* Work instruction *
Here are some records; copy every line that holds the word "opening".

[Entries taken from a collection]
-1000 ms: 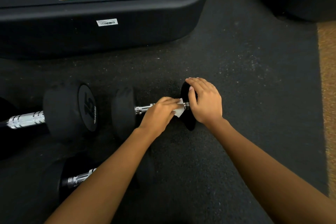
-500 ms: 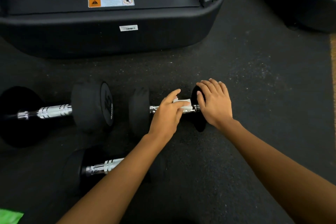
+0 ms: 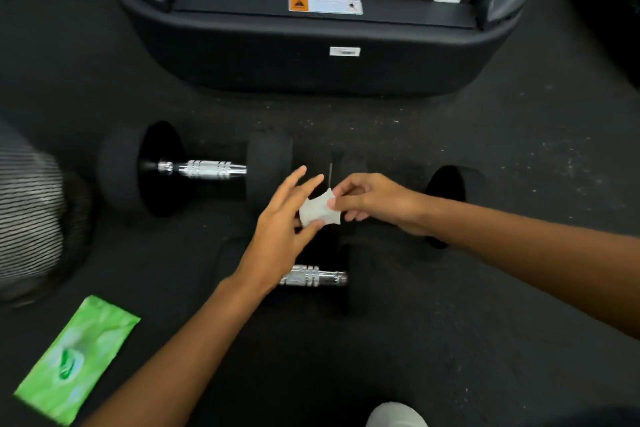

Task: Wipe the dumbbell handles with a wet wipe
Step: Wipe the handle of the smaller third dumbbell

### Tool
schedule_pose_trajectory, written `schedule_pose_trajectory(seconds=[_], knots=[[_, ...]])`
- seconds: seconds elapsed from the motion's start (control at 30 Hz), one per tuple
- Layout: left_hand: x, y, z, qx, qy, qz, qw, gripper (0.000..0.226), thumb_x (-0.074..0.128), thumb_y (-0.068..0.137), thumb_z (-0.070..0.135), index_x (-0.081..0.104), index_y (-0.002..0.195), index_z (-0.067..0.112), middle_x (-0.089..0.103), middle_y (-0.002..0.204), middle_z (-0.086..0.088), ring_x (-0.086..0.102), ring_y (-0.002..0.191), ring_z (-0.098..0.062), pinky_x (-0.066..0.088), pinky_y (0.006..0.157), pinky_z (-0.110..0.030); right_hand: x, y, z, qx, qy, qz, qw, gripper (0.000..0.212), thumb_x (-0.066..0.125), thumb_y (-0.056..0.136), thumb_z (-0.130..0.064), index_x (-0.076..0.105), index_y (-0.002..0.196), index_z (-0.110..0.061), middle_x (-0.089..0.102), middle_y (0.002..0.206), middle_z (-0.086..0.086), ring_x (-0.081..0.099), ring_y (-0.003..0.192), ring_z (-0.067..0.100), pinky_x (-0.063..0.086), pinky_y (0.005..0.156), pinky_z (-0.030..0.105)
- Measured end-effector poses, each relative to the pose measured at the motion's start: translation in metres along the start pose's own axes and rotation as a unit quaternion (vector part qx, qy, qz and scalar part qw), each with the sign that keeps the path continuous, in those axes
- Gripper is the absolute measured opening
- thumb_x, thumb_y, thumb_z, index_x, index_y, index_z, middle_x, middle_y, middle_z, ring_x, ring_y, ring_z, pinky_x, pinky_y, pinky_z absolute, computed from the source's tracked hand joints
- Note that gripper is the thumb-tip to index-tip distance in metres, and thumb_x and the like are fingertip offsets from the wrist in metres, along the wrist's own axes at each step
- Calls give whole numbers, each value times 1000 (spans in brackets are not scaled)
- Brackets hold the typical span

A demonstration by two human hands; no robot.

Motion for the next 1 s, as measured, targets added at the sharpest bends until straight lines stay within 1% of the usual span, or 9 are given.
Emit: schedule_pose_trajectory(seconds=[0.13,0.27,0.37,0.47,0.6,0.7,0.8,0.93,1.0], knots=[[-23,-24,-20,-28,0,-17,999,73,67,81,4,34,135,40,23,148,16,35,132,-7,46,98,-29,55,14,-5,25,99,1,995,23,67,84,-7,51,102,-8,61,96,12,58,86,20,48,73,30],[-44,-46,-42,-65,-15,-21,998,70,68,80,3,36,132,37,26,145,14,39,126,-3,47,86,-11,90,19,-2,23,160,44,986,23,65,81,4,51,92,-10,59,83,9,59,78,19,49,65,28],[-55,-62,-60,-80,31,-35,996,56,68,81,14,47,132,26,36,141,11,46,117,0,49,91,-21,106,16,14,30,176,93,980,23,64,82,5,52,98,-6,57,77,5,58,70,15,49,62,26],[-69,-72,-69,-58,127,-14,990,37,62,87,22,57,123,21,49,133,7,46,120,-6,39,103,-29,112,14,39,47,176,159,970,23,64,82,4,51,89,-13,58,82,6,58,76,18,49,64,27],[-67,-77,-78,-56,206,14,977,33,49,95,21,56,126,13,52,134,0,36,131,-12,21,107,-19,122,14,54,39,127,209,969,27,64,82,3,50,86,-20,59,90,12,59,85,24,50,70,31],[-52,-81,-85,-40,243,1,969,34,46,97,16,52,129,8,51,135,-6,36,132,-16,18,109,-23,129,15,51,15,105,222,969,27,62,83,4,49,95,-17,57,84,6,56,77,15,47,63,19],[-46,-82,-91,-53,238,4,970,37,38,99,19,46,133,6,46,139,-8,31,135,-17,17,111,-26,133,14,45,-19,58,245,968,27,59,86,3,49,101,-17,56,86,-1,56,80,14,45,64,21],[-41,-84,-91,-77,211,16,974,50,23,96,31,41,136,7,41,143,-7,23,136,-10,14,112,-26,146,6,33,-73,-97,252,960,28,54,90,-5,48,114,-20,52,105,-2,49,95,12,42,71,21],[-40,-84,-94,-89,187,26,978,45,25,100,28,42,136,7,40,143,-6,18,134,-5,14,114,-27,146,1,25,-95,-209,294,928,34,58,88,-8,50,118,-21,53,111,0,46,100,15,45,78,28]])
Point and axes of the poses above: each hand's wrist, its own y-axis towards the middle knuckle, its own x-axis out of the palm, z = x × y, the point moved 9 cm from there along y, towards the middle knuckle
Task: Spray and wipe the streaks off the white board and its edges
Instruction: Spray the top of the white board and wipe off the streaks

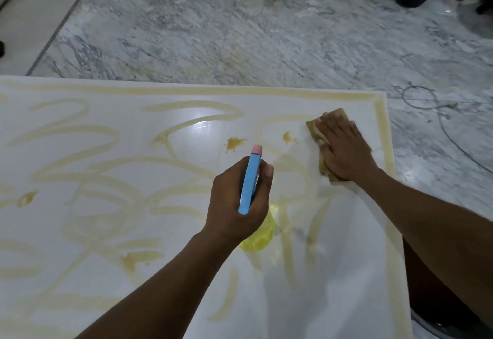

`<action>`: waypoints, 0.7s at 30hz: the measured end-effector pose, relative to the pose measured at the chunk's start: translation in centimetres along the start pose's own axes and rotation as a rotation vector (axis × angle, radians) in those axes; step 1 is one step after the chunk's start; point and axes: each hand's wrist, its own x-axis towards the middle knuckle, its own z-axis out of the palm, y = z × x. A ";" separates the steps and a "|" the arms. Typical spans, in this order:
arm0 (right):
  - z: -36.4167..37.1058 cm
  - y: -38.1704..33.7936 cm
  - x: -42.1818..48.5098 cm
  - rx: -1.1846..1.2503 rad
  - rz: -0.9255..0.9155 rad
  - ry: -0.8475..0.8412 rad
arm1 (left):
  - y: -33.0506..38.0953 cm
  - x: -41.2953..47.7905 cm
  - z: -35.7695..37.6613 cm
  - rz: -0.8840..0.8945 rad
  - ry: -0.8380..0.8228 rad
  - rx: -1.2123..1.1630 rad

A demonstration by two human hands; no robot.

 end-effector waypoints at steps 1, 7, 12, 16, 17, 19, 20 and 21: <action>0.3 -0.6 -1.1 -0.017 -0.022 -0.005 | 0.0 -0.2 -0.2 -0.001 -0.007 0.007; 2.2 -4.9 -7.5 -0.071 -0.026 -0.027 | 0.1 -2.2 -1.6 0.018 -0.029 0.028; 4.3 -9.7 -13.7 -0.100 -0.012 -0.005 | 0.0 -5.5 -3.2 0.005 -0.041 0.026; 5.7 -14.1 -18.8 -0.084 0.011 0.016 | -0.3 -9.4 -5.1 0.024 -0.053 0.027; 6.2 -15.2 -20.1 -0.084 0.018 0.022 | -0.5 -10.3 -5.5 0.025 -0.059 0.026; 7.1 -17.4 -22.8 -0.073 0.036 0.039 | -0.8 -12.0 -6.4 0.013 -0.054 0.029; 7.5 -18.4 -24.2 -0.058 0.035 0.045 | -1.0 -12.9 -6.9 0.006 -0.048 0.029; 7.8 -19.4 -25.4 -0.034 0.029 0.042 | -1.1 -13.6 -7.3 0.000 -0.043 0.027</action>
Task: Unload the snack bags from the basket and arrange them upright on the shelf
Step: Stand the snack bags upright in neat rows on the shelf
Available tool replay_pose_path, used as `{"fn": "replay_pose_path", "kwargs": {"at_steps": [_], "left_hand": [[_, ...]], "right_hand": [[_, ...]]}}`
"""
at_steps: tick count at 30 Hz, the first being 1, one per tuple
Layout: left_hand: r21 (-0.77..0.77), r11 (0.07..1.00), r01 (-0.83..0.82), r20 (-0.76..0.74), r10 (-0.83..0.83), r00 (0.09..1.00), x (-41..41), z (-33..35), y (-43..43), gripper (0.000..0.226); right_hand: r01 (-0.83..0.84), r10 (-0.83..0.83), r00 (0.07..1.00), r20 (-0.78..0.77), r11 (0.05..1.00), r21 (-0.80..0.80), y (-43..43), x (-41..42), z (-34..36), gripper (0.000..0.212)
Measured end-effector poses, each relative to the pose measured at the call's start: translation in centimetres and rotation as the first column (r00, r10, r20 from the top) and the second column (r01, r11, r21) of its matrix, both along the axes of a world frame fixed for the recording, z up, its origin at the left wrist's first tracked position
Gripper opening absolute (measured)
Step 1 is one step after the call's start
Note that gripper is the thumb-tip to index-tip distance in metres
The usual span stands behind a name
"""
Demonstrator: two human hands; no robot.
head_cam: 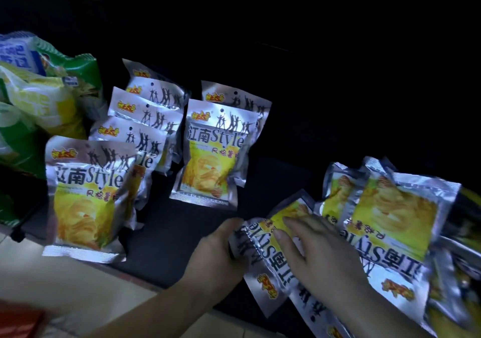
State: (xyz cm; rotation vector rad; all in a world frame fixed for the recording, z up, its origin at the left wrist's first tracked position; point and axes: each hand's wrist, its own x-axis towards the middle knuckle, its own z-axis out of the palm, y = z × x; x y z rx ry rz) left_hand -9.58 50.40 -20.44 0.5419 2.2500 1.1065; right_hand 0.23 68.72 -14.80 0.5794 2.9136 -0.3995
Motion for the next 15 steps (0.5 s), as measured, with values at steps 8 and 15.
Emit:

* Answer to the exercise *
- Gripper is the absolute measured opening
Gripper opening absolute (measured)

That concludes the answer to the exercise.